▸ What you are asked to do:
Look through the data below. Pick out the lines holding the string "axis".

☆ ☆ ☆ ☆ ☆

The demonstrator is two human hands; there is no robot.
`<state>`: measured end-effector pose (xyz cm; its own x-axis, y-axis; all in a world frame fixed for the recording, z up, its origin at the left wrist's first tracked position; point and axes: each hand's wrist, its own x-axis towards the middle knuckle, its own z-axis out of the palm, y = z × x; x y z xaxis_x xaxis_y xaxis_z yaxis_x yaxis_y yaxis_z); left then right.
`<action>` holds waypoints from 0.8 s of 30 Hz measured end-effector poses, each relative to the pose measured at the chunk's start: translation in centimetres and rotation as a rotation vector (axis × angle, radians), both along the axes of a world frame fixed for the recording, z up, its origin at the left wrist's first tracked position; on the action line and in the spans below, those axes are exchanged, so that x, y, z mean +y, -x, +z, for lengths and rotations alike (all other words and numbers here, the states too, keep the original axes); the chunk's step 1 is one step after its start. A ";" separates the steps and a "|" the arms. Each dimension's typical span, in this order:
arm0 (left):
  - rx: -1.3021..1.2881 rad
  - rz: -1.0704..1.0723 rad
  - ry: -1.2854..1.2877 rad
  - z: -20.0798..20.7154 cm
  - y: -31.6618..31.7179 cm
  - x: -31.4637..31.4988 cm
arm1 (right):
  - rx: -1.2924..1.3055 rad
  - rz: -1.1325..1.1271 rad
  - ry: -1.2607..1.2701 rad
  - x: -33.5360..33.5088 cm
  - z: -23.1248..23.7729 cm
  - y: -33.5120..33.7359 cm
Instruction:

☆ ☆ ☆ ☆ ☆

▸ Exercise answer:
`<state>`: measured end-effector pose (xyz cm; its own x-axis, y-axis; all in a world frame fixed for the recording, z up, its origin at the left wrist's first tracked position; point and axes: each hand's wrist, its own x-axis towards the middle knuckle, its own z-axis out of the palm, y = z × x; x y z xaxis_x xaxis_y xaxis_z yaxis_x yaxis_y yaxis_z); left then right.
`<action>` holds waypoints from 0.8 s of 30 Hz measured end-effector poses, each relative to the pose measured at the chunk's start: translation in centimetres and rotation as a rotation vector (axis × angle, radians), both along the axes of a world frame fixed for the recording, z up, its origin at the left wrist's first tracked position; on the action line and in the spans below, those axes are exchanged, so that x, y, z mean +y, -x, +z, for lengths and rotations alike (all other words and numbers here, the states too, keep the original axes); the chunk's step 1 is one step after its start. A ";" separates the steps and a "|" the arms. Each dimension's typical span, in this order:

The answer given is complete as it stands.